What you should do ->
The word "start" may appear in lines of the data below. Say how many lines hold it, giving only the number.

Data provided ->
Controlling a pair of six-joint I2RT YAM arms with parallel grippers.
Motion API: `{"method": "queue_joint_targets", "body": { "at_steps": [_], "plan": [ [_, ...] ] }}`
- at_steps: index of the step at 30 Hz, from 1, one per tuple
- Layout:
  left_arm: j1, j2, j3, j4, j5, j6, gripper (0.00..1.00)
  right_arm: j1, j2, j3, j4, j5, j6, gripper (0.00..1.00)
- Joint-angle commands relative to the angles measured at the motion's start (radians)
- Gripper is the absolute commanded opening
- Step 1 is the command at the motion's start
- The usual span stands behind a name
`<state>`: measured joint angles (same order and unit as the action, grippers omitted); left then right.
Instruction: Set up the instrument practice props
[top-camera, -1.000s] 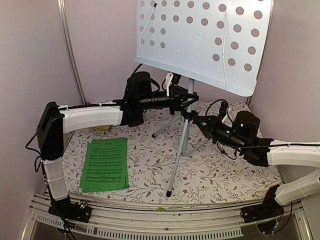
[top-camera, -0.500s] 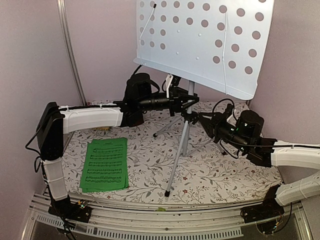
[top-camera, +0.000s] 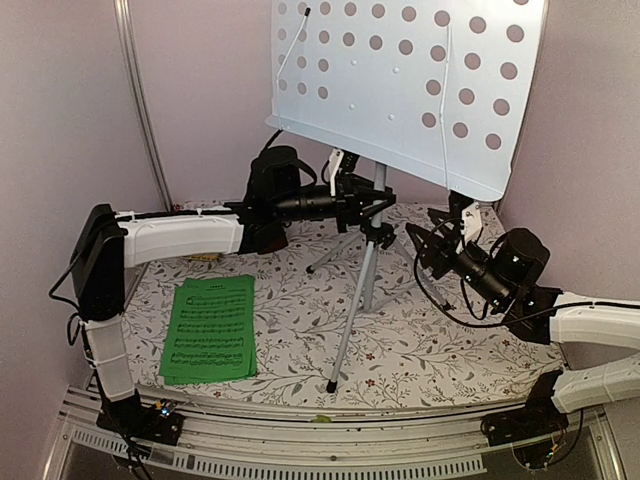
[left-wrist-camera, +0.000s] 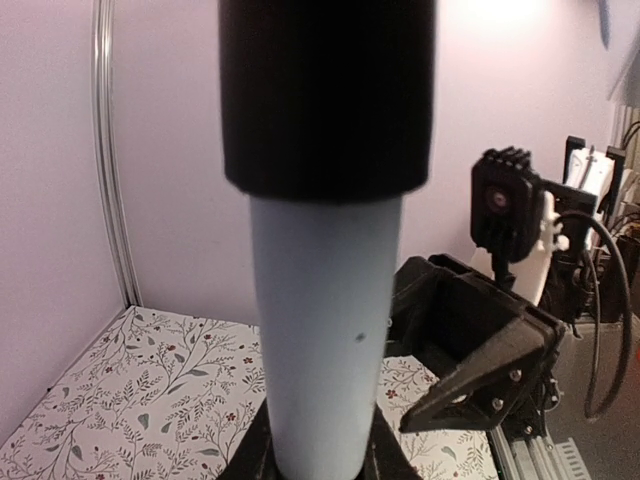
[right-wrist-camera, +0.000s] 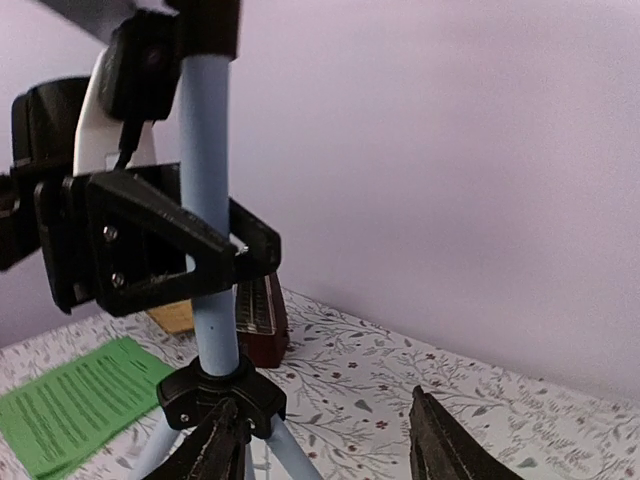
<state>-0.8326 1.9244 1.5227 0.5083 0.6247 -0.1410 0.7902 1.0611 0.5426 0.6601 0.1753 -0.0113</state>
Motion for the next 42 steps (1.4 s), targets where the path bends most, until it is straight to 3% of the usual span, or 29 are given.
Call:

Completed exercise ->
2